Он почувствовал ледяной укол страха — и страх нарастал с каждым шагом, приближавшим его к кругу Зеркал. Когда он миновал первый ряд металлических пластин, то поймал себя на том, что непроизвольно втягивает голову в плечи. Он обречённо ожидал чего-то очень скверного — но ничего не случилось. И всё же явственно чувствовалось напряжение, сковавшее сухой воздух. Прежде Зеркала принимали его, словно совершенно естественную свою часть, — теперь же ещё не отвергали, но новый Штернберг, вот такой, как сейчас, — уже переставал Зеркалам нравиться. И лучше ему было сейчас уйти.
Штернберг повернулся и медленно пошёл прочь.
От 24.X.44
Волчьи следы пунктирной линией уходили к жертвеннику. Неровная строка одинаковых символов на наливающемся вечерней синевой снегу. Я огляделся, нашаривая на боку пистолет. Оружия не было. На мне, кажется, вообще ничего не было, но холода я не чувствовал. Я провёл ладонью по лицу и не обнаружил очков — но чёткость всего окружающего резала глаза. Мегалиты казались выше и были отполированы до зеркального блеска, небо терялось в пасмурной мгле. Я перевёл взгляд на цепочку следов, но теперь снег был ровен и чист. Я нагнулся и погрузил руку в снег, как в туман, ничего не ощутив.

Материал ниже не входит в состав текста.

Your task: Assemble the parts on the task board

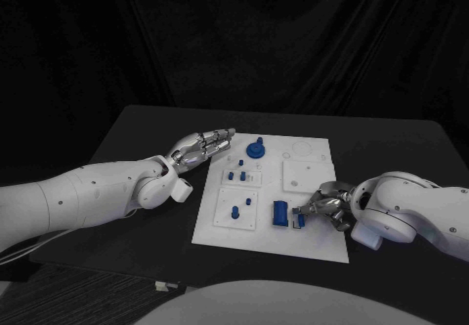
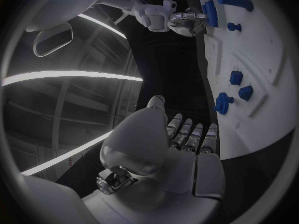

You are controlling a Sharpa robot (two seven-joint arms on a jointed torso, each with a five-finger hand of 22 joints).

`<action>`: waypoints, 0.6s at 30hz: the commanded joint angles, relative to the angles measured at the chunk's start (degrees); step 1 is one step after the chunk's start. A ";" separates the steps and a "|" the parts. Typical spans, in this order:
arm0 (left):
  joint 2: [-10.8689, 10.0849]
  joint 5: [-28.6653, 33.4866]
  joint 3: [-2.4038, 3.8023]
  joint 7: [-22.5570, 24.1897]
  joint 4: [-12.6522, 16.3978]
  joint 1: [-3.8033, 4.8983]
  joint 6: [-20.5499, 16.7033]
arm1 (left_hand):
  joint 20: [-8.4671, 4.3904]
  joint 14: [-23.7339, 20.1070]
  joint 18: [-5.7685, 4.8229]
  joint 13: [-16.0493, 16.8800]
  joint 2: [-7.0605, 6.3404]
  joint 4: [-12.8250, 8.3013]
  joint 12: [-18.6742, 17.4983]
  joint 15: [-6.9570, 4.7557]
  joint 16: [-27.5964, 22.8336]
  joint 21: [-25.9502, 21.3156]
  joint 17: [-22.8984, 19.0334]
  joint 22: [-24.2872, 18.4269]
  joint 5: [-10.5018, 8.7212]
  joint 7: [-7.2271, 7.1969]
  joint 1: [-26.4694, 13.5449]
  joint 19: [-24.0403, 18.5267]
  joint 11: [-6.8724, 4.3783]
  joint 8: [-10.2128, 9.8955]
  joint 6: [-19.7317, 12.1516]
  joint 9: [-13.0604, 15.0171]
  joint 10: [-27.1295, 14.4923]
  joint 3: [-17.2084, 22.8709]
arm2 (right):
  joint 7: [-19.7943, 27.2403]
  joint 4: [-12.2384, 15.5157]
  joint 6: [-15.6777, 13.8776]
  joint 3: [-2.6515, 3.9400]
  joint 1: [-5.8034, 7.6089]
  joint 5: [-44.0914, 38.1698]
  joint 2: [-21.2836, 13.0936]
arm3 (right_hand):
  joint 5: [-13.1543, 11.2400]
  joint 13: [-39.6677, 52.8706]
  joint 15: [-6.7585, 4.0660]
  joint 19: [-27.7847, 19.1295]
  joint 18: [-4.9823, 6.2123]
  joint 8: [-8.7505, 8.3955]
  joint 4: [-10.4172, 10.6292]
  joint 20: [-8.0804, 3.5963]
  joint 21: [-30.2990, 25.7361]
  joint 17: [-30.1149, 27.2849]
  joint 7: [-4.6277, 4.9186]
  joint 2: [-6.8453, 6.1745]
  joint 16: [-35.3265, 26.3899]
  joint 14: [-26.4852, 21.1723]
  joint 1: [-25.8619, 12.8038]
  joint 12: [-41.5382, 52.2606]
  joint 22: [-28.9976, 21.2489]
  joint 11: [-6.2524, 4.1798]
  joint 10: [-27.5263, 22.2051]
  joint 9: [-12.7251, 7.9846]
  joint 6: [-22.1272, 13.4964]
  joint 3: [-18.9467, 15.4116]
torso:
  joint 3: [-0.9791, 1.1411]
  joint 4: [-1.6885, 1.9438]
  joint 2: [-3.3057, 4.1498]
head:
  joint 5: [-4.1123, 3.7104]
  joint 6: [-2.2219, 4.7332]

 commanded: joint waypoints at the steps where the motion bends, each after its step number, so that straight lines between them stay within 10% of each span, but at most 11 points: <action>1: 0.13 0.05 0.06 8.57 0.03 -0.09 0.75 | 0.39 0.06 -0.41 0.08 -0.10 -0.09 0.20 0.54 0.32 0.20 0.06 0.07 0.44 0.54 0.62 -0.01 -0.36 0.26 0.22 0.07 0.00 0.52 | -1.07 0.11 0.00 -0.01 -0.17 -0.28 0.00 | -0.20 15.08 -0.33 -0.39 0.28 0.28 0.58 -0.20 -0.36 11.32 0.17 -0.10 -0.33 4.99 -0.83 0.14 8.72 -0.39 6.09 0.08 0.35 -0.12 | 0.01 -0.01 0.01 | -0.01 -0.01; 18: 0.29 0.05 0.06 7.86 -0.10 -0.16 1.04 | 0.40 0.13 -0.49 0.09 -0.30 -0.79 0.21 0.63 0.48 0.26 0.08 0.12 1.49 1.66 1.80 0.07 -0.72 0.43 1.35 0.18 0.10 1.64 | -1.39 0.25 0.53 -0.01 -0.17 -2.56 0.04 | -5.41 15.08 -1.04 -0.48 0.38 3.01 2.44 -0.83 -1.11 10.76 -0.76 -2.73 -0.55 4.88 -1.02 0.14 8.58 -1.22 6.09 2.40 2.01 -3.28 | 0.00 -0.02 -0.03 | 0.21 -0.01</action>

На алтарном камне сидела старуха. Я не видел, как она подошла, и не почувствовал ничьего присутствия — до тех пор, пока не выпрямился и не поднял на неё глаза. Седые её волосы скрывали лицо, свисая до самой земли, сливаясь с белёсой тканью длинного платья. Она что-то бормотала себе под нос, посмеиваясь, и этот едва слышный свистящий шёпот будто пригвоздил меня к месту. Вытянув худую руку, она встряхивала небольшой кожаный мешочек: содержимое его дробно клацало. Затем она резко перевернула мешок. На снег высыпались прямоугольные деревянные пластинки — у меня были такие же для рунических гаданий, выточенные из ясеня. Многие вонзились ребром, ещё больше упали чистой стороной вверх. И только одна обратила свой знак к глухому тёмному небу.
— Ха… ха… ха… — тихо засмеялась старуха, тряся патлатой головой.

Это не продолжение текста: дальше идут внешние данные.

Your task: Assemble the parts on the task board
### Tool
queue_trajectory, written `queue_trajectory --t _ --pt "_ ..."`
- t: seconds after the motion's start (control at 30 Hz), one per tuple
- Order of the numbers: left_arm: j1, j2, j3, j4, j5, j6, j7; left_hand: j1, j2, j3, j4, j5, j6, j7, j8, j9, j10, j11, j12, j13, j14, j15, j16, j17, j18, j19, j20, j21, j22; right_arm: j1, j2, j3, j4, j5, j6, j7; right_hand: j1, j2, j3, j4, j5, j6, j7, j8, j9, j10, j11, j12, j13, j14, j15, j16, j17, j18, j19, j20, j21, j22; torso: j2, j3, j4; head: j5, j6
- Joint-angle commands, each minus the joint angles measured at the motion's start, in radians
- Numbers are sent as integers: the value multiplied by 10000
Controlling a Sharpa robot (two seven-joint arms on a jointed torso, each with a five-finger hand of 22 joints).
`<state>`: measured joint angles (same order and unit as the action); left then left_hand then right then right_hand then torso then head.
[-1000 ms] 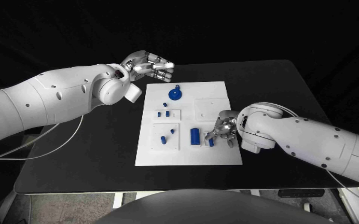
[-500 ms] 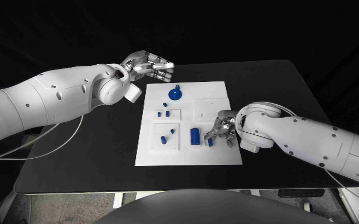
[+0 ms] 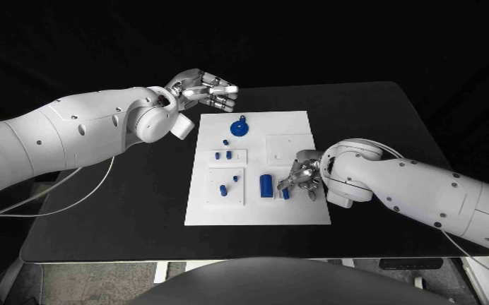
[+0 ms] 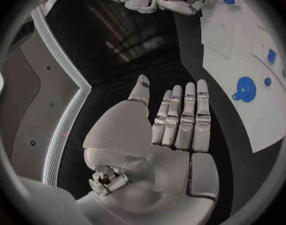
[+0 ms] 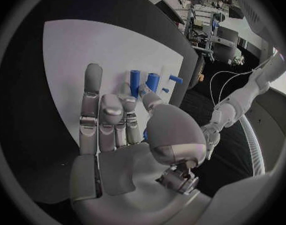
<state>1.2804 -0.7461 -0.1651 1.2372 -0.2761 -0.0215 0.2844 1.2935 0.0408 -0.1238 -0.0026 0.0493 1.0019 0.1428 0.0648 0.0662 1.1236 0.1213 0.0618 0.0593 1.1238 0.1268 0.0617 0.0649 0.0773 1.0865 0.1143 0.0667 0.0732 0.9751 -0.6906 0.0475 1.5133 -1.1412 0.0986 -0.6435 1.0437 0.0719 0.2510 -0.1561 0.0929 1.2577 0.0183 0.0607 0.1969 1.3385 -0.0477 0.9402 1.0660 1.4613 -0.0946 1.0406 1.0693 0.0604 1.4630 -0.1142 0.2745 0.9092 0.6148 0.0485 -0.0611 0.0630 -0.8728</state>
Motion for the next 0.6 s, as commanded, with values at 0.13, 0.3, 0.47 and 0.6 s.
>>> queue_trajectory --t 0.13,0.3,0.47,0.6 --pt "1 12 4 14 51 57 118 -34 97 -40 16 -15 22 44 -1 0 39 35 -6 0 34 31 11 13 10 16 8 51 -5 23 81 2 -119 -242 112 -20 -166 16 -60 120 -130 65 -3 32 -20 -17 -73 -23 17 -18 -69 64 21 -165 16 -76 10 -17 0 -2 -1 5 2" --pt "1 18 4 14 51 61 115 -6 103 -29 15 -15 25 45 -2 0 48 35 -7 -1 45 28 13 15 12 20 8 53 -4 28 150 1 -189 -331 143 -19 -239 -42 -288 280 -198 81 1 32 -25 -16 -67 -26 22 -17 -65 60 22 -164 13 -72 14 -21 4 6 -6 14 2" --pt "1 18 4 10 51 68 109 -6 103 -29 15 -15 25 45 -2 0 48 35 -7 -1 45 28 13 15 12 20 8 53 -4 29 181 0 -224 -361 112 -3 -380 -96 -835 542 -384 88 17 32 -30 -23 -55 -36 22 -21 -64 36 8 -158 11 -71 14 -30 -5 8 -8 23 2" --pt "1 14 4 11 51 74 105 -6 103 -29 15 -15 25 45 -2 0 48 35 -7 -1 45 28 13 15 12 20 8 53 -4 29 187 0 -231 -368 52 25 -518 -175 -1203 740 -416 90 37 34 -38 -36 -46 -57 16 -29 -68 9 -6 -163 9 -77 2 -45 -1 7 -5 20 2"
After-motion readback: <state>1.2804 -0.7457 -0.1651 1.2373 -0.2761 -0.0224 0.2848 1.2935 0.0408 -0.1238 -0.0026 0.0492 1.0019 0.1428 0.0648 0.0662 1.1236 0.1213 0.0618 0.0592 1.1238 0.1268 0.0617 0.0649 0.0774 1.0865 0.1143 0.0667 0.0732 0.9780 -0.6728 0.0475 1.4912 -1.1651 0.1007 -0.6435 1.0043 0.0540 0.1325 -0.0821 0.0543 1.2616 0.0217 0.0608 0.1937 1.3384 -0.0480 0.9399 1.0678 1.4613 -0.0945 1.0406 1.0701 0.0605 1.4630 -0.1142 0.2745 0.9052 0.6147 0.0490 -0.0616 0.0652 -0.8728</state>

— Внезапно меня от пят до затылка пронзил ледяной холод, я наконец ощутил, что стою голым на морозе, по щиколотку в снегу.

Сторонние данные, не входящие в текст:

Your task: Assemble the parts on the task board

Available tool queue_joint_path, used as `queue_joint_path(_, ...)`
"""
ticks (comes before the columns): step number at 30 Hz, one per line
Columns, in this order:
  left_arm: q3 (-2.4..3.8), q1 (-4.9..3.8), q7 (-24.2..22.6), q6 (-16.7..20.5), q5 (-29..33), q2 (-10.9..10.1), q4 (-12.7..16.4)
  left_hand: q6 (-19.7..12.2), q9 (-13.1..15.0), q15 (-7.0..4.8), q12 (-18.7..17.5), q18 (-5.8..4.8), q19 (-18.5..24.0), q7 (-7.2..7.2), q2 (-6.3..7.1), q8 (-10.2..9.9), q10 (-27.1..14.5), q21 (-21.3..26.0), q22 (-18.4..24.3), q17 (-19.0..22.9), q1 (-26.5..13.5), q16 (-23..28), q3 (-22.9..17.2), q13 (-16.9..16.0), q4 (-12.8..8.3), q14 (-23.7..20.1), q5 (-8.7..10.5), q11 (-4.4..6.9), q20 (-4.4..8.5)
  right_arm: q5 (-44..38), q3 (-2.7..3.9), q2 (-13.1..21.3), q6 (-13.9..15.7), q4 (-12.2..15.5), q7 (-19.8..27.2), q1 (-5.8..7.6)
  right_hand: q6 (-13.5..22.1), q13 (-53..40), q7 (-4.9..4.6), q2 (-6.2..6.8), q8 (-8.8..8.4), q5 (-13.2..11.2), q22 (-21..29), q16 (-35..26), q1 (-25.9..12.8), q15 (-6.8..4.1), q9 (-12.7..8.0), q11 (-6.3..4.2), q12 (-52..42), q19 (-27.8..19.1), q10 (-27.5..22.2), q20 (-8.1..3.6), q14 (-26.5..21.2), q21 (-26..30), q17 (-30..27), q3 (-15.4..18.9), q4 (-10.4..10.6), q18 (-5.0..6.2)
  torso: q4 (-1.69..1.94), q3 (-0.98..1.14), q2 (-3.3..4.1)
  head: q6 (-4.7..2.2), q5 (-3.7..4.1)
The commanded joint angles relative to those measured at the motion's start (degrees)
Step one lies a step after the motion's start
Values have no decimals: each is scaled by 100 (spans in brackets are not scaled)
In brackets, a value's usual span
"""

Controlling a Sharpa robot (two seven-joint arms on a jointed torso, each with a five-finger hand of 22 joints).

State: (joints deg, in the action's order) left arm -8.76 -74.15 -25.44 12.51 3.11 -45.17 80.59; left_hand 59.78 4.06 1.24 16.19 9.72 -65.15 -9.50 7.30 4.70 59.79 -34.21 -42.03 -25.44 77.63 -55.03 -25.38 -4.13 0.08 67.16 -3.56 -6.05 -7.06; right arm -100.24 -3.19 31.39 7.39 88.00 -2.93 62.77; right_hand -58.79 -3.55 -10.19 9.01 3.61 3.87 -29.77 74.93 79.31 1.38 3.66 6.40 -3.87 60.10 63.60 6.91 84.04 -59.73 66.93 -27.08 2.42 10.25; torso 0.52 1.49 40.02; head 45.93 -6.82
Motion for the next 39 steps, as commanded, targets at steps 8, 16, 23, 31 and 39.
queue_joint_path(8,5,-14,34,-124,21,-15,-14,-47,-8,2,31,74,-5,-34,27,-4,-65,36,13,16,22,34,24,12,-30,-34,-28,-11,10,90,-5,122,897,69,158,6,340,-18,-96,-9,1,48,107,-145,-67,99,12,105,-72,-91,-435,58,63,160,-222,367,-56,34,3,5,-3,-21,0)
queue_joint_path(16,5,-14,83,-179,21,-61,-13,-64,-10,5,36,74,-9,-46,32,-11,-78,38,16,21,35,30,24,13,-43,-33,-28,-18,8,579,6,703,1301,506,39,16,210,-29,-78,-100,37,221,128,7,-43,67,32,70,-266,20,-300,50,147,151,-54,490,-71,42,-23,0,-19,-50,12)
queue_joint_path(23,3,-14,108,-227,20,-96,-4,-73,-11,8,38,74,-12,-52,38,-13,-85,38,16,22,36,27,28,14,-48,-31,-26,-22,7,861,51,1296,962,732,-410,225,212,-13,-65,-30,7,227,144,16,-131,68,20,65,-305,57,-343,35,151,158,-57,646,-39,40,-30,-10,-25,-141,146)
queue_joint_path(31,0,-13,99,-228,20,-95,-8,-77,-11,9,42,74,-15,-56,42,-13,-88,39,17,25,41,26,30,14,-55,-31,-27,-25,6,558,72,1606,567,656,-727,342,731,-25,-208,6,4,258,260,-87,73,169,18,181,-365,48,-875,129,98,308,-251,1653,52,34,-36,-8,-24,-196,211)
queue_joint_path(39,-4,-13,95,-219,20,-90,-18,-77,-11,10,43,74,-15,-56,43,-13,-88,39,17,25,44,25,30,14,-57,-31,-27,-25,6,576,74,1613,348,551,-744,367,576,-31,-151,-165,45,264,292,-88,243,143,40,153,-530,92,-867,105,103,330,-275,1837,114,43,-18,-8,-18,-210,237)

— Хагла… ха-ха… хагала… — бормотала и подхехекивала безумная старуха, вытаскивая плашку из снега длинными острыми пальцами с отвратительными ногтями.
Наконец я нашёл в себе силы сделать хотя бы шаг назад — и моя нога скользнула по чему-то твёрдому, гладкому, как сосновый сук, с которого содрана кора.
— Хагалац, — отчётливо произнесла старуха, показывая мне руну на плашке.
Позади меня что-то бугрилось под снегом. Пересиливая вязкую слабость, я тронул это ногой: из-под белого покрова показалась ветхая грязно-полосатая ткань. Сквозь прорехи просвечивало застывшее, жёлтое, как кость, тело. Я отшатнулся.
— Хагалац! — выкрикнула старуха ясным, молодым голосом.
Вся площадь у жертвенника была покрыта занесёнными снегом телами, и я знал, что на каждом трупе — роба узника. Я дико оглянулся на старуху.